Öcalan ile görüşmeler

“Sayın Öcalan, İmralı Cezaevi’nden bir tarihi çağrı yapacak. O tarihi çağrıda ekonomide adalet, demokratik ve bağımsız yargı olacak. Kürtlerin anadilini, özgürce konuştuğu iradelerinin gasp edilmediği, Alevilerin eşit yurttaş olduğu gençlerin ve kadınların katledilmediği, umutlarının çalınmadığı bir demokratik Türkiye düşüncesi ortaya konulacaktır.

“Kimileri diyor ki Kürtleri kandıracaklar, Kürtler nasıl kanacaksa? 100 yıldır, 30 defa yok sayılan katledilen, hapsedilen sürgün edilen, açlıkla terbiye edilen bu halk kandırılmadı, bugünlere geldi. Türkiye’nin en büyük 3’üncü zemini oldu.

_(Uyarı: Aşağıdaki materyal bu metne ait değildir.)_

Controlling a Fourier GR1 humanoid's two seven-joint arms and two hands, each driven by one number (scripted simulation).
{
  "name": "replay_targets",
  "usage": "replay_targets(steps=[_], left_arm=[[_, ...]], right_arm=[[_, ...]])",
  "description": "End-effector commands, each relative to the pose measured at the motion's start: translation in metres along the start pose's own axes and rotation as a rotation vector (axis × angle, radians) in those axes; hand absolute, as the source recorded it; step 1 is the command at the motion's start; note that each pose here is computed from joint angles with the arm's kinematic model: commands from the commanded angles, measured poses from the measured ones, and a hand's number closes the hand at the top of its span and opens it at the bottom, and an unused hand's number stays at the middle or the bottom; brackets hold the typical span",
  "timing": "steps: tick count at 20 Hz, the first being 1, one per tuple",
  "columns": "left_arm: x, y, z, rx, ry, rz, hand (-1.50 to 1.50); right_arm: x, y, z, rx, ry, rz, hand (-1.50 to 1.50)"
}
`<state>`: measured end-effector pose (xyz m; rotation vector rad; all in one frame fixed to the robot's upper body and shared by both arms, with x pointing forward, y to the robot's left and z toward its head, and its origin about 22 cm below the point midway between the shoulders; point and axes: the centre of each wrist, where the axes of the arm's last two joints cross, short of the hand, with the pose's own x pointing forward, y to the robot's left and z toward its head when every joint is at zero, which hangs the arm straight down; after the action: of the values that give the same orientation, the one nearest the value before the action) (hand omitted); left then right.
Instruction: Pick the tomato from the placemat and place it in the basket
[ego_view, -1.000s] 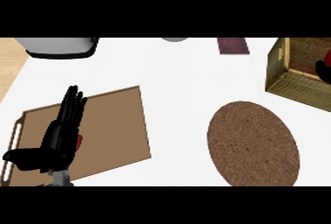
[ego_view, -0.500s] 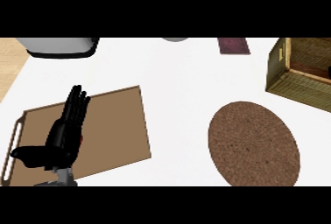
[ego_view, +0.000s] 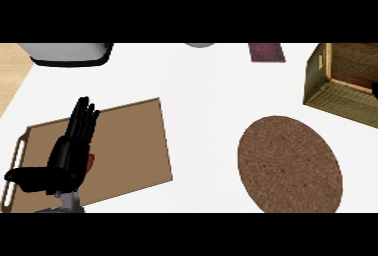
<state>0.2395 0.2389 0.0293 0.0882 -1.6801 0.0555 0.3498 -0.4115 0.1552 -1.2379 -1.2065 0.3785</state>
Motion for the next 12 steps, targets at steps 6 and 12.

Siz merak etmeyin biz kandırılmayız. Bu kaygı ile gecenizi gündüzünüzü geçirmeyin. Bununla kaygılanacağınıza bu sürece destek verin.

“Sayın Öcalan çağrı yaptıktan sonra artık Türkiye’de demokrasi konuşulacak. Özgürlükler konuşulacak. Kimin yanında olduğu, kimin karşısında olduğu açığa çıkacak. Kimin yalan söylediği, kimin gerçekten inandığı ortaya çıkacak.

Erdoğan'a seslendi

“Sayın Erdoğan, kongre konuşmasında demokrasi mesajı verdi. Bu mesajı önemsiyoruz. Biz de demokrasi ve hukuku geliştirme mücadelesi veriyoruz Samimiyseniz buyurun, biz buradayız.

"Önümüzdeki dönemi demokratik, uzlaşıcı, özgür siyaset ve evrensel hukuk ekseninde gelin birlikte inşa edelim. Biz varız, siz de var mısınız?”